Es begann mit dem Tod meiner Mutter. Als sie starb, war ich 23. Was mich am meisten traf, war die Erkenntnis, wie wenig ich sie eigentlich gekannt hatte. Für mich war sie eine strenge Mutter gewesen. Sie hatte vier Kinder, wenig Geld und kümmerte sich um alles im Haushalt. Als ich nach ihrem Tod begann, Menschen aus ihrem Leben über sie zu befragen, überraschte mich eine Nachbarin mit der Aussage, meine Mutter hätte „gerne herumgealbert“. Daraufhin fragte ich mich, was meine Mutter eigentlich machte, wenn sie Zeit für sich hatte. Auf der Suche nach Antworten fing ich an, meine Schwester in ihrer Freizeit zu fotografieren. Sie ist sechs Jahre älter als ich, und in vielerlei Hinsicht ähnelt ihr Leben dem unserer Mutter: Sie hat zwei Kinder, führt einen Haushalt und ist dazu noch berufstätig. Ich wollte sehen, wie sie ihre Freizeit nutzt – in der Hoffnung, dadurch das Leben unserer Mutter besser zu verstehen.

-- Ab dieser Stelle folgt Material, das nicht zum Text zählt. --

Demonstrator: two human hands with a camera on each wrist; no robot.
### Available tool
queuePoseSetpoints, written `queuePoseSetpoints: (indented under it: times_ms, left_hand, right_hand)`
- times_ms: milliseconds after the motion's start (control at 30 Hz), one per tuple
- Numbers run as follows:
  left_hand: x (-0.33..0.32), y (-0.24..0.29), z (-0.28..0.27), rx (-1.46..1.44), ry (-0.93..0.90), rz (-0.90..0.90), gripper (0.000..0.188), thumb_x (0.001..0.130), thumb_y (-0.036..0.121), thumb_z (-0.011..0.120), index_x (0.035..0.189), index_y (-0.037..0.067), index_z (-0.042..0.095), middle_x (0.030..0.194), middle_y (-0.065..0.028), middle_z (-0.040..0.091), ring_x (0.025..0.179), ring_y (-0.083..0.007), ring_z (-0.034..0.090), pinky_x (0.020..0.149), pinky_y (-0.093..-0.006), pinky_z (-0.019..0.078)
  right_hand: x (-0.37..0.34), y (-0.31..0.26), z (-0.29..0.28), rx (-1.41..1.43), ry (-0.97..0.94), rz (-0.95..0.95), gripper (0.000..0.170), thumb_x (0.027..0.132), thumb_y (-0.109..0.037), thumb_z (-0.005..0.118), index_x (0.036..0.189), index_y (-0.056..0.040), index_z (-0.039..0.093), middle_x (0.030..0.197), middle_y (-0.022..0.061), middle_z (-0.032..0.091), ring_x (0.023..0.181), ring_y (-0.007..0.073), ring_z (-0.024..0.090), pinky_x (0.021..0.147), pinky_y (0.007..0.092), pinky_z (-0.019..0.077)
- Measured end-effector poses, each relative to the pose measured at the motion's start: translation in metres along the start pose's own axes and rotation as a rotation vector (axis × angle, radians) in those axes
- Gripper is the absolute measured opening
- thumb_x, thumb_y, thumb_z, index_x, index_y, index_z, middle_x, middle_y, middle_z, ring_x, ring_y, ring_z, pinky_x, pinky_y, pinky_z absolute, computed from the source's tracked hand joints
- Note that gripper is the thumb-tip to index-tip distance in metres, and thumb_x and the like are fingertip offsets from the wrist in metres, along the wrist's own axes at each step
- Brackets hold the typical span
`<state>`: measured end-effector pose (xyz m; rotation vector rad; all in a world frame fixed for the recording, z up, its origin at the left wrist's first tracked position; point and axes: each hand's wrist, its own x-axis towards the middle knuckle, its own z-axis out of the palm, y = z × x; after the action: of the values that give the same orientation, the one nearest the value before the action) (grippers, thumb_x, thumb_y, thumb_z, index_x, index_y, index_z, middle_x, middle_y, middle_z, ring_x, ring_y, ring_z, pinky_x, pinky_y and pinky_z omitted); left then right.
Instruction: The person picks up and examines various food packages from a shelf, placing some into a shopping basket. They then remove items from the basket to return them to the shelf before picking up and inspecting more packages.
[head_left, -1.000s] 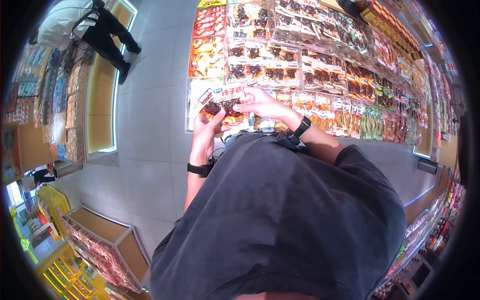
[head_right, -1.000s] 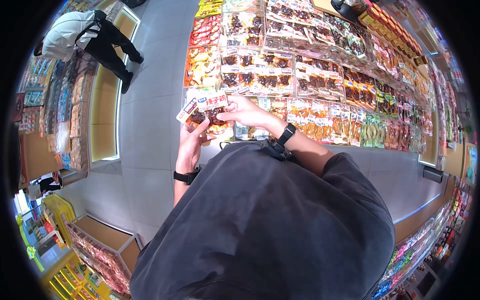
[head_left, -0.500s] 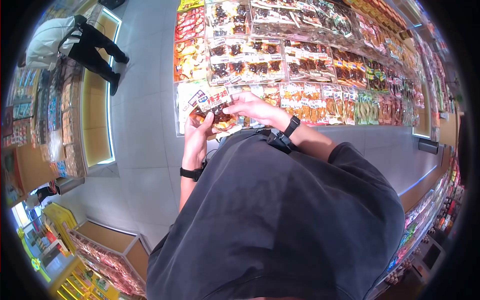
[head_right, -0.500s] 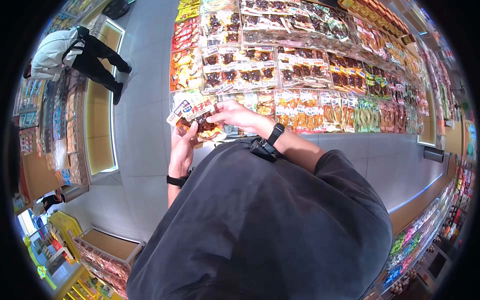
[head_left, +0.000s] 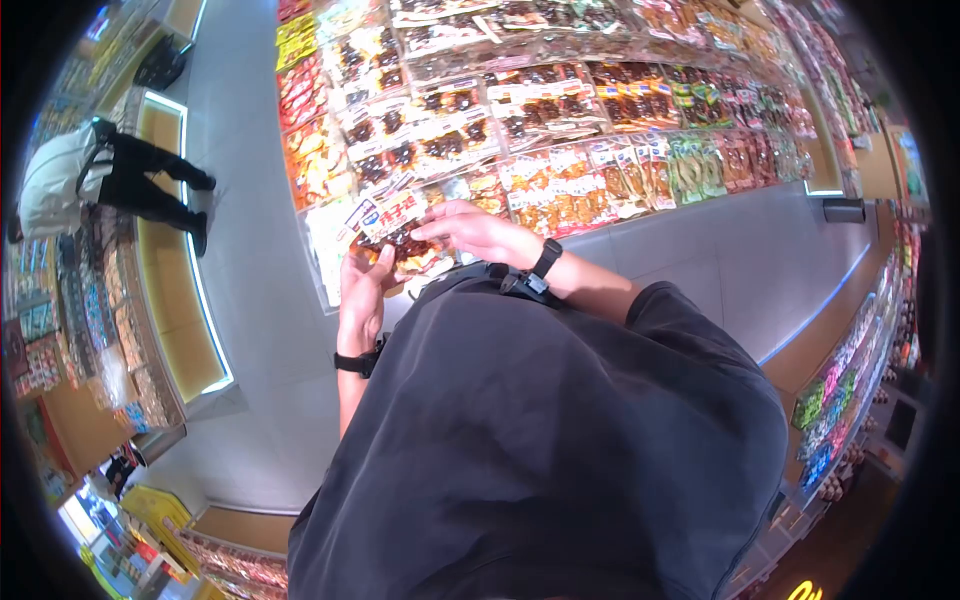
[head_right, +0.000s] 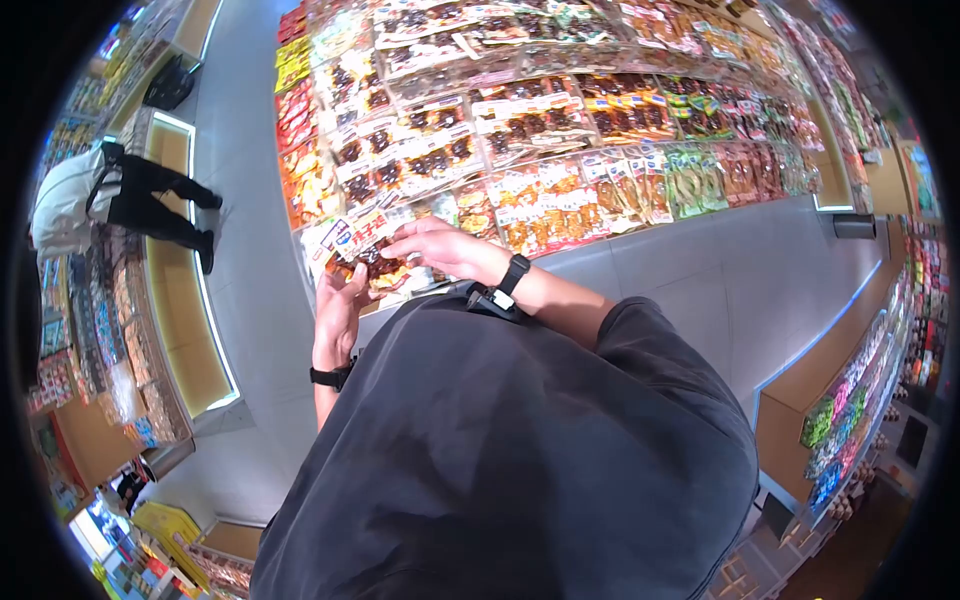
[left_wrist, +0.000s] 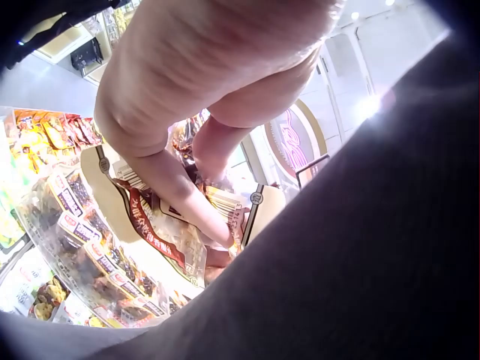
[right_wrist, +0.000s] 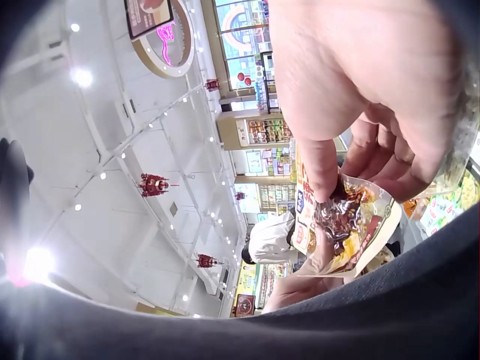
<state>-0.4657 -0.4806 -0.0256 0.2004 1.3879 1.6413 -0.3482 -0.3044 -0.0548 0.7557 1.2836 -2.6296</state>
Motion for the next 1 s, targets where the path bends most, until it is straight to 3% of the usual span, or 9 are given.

Was als persönliche Untersuchung begann, entwickelte sich zu einer umfassenderen Frage nach Freizeit als feministischem Anliegen. Plötzlich achtete ich überall darauf, was Frauen in ihrer Freizeit machten und wie sie diese nutzten. Wer hat überhaupt das Recht darauf, mal freizuhaben? So habe ich schließlich das Fotoprojekt „Women at Leisure“ gegründet. Seitdem habe ich viel über das Thema gelernt. Die Menge und Art von Freizeit, die einer Person zusteht, hängt von der sozialen Stellung ab. Herkunft, Geschlecht, Schicht – all diese Faktoren wirken sich darauf aus, wer ein Recht auf echte Pausen hat. Frauen leisten die meiste Care-Arbeit zu Hause, weshalb es für sie immer etwas zu tun gibt. Wenn Arbeit ungleich verteilt ist, gilt das auch für die Freizeit. Und es geht um Sicherheit: Ein und derselbe Marktplatz kann sich für eine Person einladend anfühlen, für jemanden aus einer anderen Kaste oder eines anderen Geschlechts jedoch gefährlich sein. Ich denke oft darüber nach, dass Frauen in Indien nicht allein wandern gehen können, weil Parks und Wälder nicht sicher sind.
Sich Zeit für sich selbst zu nehmen und Freizeit einzufordern, ist eine neue Form des Widerstands. Sie besteht darin, dem Selbst zu erlauben, sich frei zu entfalten. In feministischen Kreisen wird Erfolg oft nach Kategorien und Werten des Patriarchats gemessen. Wir kämpfen für gleichen Lohn, gleiche Rechte, gleichen Raum. Das alles ist wichtig, aber wir sollten die Diskussion ausweiten, noch andere Maßstäbe berücksichtigen. Wir sollten weiterdenken: Was würde ich auf diesen Straßen machen, wenn ich mich auf ihnen völlig unbeschwert bewegen könnte? Freizeit ist die Voraussetzung dafür, dass man als Individuum gedeihen kann, und das bringt neue Möglichkeiten. Das erkennen auch zunehmend Stadtplanungsforschende. Sie schauen nicht mehr nur darauf, ob öffentliche Räume für Frauen sicher sind – ein vom Patriarchat gesetzter Maßstab –, sondern fragen: Sind sie einladend gestaltet? Sicherheit ist nur der Ausgangspunkt. Wenn Menschen an einem Ort gemeinsam lachen und sie selbst sein können, ist Sicherheit bereits gegeben.